10 Most Inspirational Wrestling Stars Of All Time

The diamonds in the roughest trade on earth.

The Rock 2001
WWE.com

Professional wrestling gets an unfair rap as a business full of trainwrecks and carnies. While there are issues with performer mortality and promoter morality, it’s not like wrestling is a swamp of corruption and deceit. It’s not politics.

Nonetheless, it’s harder than you’d think to find genuine role models in wrestling. Part of the problem is that it’s subjective: one person’s inspiration is another’s imprecation.

Another is that it’s a product of the post-kayfabe era - when we started to form attachments to the people behind our favourite on-screen bruisers. That leads to confusion between the performer and the gimmick. For example, Bret Hart was a narcissistic serial philanderer, not the hero he set himself up to be, and the less said about Hulk Hogan the better.

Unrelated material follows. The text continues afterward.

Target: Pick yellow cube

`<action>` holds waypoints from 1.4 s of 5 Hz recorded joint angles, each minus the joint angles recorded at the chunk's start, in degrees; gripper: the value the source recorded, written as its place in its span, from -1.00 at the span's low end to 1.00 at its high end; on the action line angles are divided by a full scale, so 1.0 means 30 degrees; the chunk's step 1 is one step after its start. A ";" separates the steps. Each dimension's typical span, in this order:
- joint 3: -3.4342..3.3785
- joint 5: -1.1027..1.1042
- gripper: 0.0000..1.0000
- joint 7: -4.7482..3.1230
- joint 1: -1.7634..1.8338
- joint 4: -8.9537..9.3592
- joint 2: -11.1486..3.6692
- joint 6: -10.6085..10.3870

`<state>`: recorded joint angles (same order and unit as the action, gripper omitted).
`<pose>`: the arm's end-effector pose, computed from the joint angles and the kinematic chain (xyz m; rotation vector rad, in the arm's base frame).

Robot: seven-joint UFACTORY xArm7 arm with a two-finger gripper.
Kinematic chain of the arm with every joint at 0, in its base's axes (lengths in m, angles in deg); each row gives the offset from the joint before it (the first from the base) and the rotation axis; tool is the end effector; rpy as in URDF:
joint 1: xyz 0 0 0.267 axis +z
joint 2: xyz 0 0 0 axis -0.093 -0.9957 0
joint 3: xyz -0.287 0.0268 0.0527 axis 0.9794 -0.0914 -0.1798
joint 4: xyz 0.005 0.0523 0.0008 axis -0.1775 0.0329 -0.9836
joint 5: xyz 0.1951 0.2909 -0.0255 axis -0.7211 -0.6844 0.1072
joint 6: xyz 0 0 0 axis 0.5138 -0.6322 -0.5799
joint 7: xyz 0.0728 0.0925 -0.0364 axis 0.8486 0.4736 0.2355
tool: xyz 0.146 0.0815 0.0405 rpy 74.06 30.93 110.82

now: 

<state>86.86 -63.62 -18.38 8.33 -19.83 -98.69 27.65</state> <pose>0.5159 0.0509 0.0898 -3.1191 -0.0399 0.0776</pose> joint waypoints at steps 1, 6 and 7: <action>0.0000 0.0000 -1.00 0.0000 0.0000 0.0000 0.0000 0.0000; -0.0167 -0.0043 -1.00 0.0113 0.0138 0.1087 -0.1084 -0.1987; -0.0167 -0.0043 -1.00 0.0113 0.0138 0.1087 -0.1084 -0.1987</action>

And then there’s John Cena. Much has been made of his peerless charity work and phenomenal work ethic - but this is the highest paid man in wrestling, a corporate soldier deeply invested in protecting the WWE/Cena brand. Make-A-Wish is a part of that brand: it’s what Stephanie McMahon meant when she said that “philanthropy is the future of marketing”.

Like thousands of lawyers, accountants and executives across America, John Cena is a careerist workaholic, nice guy or not. So is he still inspirational? I’d argue that true inspiration comes from authenticity, from people who inspire as a function of who they are, not a role they’re playing.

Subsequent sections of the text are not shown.